Vette magazine was recently called upon by the speed evangelists at Chevrolet to give our impressions of the freshened-for-'08 Z06 Corvette. Having enjoyed the time we spent with a base '08 coupe a few months earlier ("Repeat Performance," April '08), we were more than happy to arrange a tte--tte with the latest Z.
Chevrolet's flagship Vette (at the time) came to us carrying a standard price of $70,175. Our tester was well-optioned with the 3LZ Premium Equipment Group ($6,545), U3U Navigation with AM/FM CD ($1,750), and 83U Atomic Orange Metallic paint ($300), bringing its MSRP (with $825 destination charge) to $79,595. The cabin was laid out in the new-for-'08 Sienna leather trim, which made for a striking complement to the car's exterior finish. As is obligatory with all Z06 Corvettes, ours was equipped with the TR6060 six-speed manual transmission mated to a re-engineered shifter-and-linkage package that debuted on the Vette this year.
The single most expensive item in our Z06's inventory of options, the 3LZ package comprises a comprehensive suite of upgrades intended to bring heretofore unimagined levels of style and refinement to the Corvette's interior. It includes the following equipment:
* Side-impact airbags (driver and passenger)
* Steering-wheel-mounted radio controls
* Enhanced acoustic package
* Rear-compartment cargo net and luggage shade
* Memory package
* Heated seats (driver and passenger)
* Universal home remote
* Power telescoping steering column
* Custom, leather-wrapped interior (leather-wrapped upper instrument panel, upper door trim panels, and console storage cover; exclusive leather color and two-tone design, including seat headrest "tonal" crossed-flagembroidery and enhanced armrest padding; special, bias-pattern console trim plate)
As with previous C6 Z06s, the first thing we noticed about the '08 edition was its muscular good looks.
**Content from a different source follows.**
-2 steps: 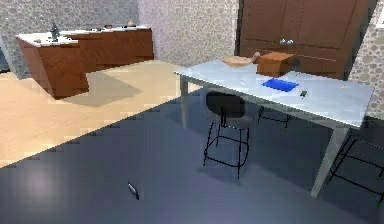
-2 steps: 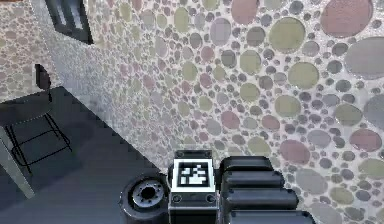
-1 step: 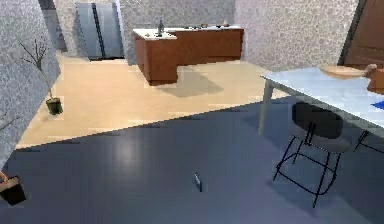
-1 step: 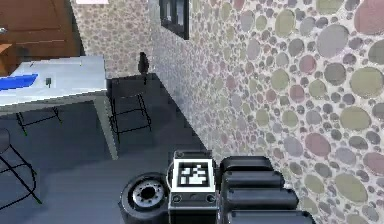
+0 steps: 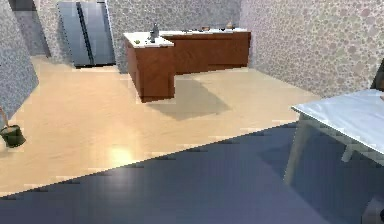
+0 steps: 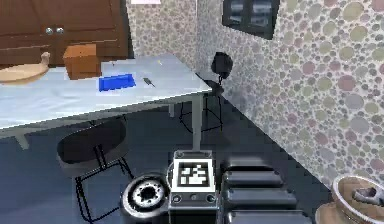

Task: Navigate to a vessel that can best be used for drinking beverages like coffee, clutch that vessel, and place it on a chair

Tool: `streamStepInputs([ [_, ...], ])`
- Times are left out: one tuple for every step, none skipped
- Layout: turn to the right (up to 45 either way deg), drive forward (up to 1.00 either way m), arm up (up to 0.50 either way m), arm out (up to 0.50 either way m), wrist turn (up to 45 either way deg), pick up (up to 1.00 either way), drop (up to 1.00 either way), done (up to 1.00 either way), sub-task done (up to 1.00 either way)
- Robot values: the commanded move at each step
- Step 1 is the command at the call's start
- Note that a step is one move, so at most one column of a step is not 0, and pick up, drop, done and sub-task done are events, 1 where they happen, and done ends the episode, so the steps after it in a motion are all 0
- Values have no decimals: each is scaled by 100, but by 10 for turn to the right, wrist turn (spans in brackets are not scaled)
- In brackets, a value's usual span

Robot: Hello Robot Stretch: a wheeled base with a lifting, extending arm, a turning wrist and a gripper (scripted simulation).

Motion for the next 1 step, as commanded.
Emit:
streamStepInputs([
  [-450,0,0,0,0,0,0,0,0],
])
The C6, in any trim, makes a bold visual statement, and although we've seen this generation for four model years now, it continues to impress. A pseudo-functional nose scoop (the opening vents a small amount of outside air to the engine compartment, but not to the intake tract) allows even moderately Corvette-savvy onlookers to identify the car as a Z06.
Other exterior styling cues exclusive to the Z include bulging air extractors located behind the front wheels; a downforce-inducing front splitter; wider rear fenders to cover the massive, 325mm tires; and a pair of side-mounted rear-brake-cooling scoops. A tall rear spoiler, Z06-specific wheels, and distinctive model badging complete the look, making the Z a sultry standout for speed-hungry connoisseurs.
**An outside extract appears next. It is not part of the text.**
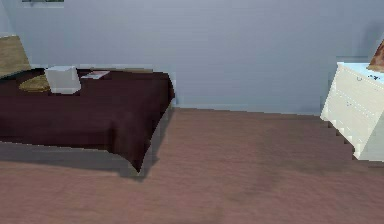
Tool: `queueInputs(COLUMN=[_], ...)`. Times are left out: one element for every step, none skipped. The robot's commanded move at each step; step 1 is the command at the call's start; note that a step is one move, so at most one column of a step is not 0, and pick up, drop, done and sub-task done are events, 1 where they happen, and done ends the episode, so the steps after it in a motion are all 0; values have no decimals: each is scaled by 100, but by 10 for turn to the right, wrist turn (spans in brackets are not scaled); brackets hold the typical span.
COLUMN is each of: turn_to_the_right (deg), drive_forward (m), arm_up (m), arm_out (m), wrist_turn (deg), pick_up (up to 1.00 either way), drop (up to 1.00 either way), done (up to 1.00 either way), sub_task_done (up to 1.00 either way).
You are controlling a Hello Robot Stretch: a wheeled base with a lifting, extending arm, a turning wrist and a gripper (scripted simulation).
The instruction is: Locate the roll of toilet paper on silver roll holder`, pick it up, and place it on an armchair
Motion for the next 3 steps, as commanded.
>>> queueInputs(turn_to_the_right=[0,0,0], drive_forward=[0,0,0], arm_up=[0,0,0], arm_out=[0,0,0], wrist_turn=[450,450,60], pick_up=[0,0,0], drop=[0,0,0], done=[0,0,0], sub_task_done=[0,0,0])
But for all the superlatives bestowed upon its sculpted exterior, the true beauty of the Z06 has always lain beneath its hood. The incredible 7.0L (427ci) LS7 is billed as the most powerful Corvette engine ever offered to the public, and our testing bears this out (see sidebar). The LS7 brings 505 horsepower to a 3,132-pound package-a combination that, according to Chevy, delivers a 0-60 performance of 3.7 seconds in First gear, quarter-mile times of 11.7 seconds at 125 mph, and a top speed of 198 mph. (It's actually a little higher, from what we've, um, heard.) The Z accelerates like it's directly wired to the brain's pleasure centers, answering the request for speed instantly, as rapid as thought. It's the Corvette once imaginable only in dreams, now engineered for reality.
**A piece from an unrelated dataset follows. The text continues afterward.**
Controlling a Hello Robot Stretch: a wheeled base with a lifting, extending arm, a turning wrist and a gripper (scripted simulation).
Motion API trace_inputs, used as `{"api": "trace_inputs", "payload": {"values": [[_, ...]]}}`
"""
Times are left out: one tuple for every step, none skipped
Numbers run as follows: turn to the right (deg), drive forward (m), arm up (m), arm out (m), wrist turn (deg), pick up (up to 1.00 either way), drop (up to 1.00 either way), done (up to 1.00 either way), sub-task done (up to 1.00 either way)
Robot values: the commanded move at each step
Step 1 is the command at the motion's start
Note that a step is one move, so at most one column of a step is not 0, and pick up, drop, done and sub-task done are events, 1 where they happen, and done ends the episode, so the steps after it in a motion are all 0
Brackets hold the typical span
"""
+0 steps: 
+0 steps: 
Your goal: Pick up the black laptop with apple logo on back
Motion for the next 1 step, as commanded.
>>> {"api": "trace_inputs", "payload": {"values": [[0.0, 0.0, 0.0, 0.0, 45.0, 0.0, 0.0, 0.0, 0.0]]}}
As with previous editions, the '08 Z06 made us rethink everything about what a Corvette is supposed to be...and currently is. Like the 427-powered Vettes that preceded it, the LS7 Z transcends the category of mere transportation to lift its driver to a state of euphoria from the moment the start button is engaged. It's a heavy-hitting, no-holds-barred, brute-force monster at full throttle, yet a docile driver at more sedate speeds. And in the right hands, it brings remarkable agility to the art of driving on four wheels. If you're looking for a true muscle machine with the uncompromised performance of an exotic, the Z06 is the car for you. Our final opinion: We'd have to graft two more digits onto each hand just to give it a proper thumbs up.
On The Dyno
In keeping with VETTE test-car protocol, we drove our '08 Z06 over to AntiVenom in Seffner, Florida, to see how it performed on the shop's chassis dyno. The exercise took on special importance in this case, inasmuch as we'd heard rumors that the latest version of the Z is down a bit on power as compared with the '06-'07 models. It isn't.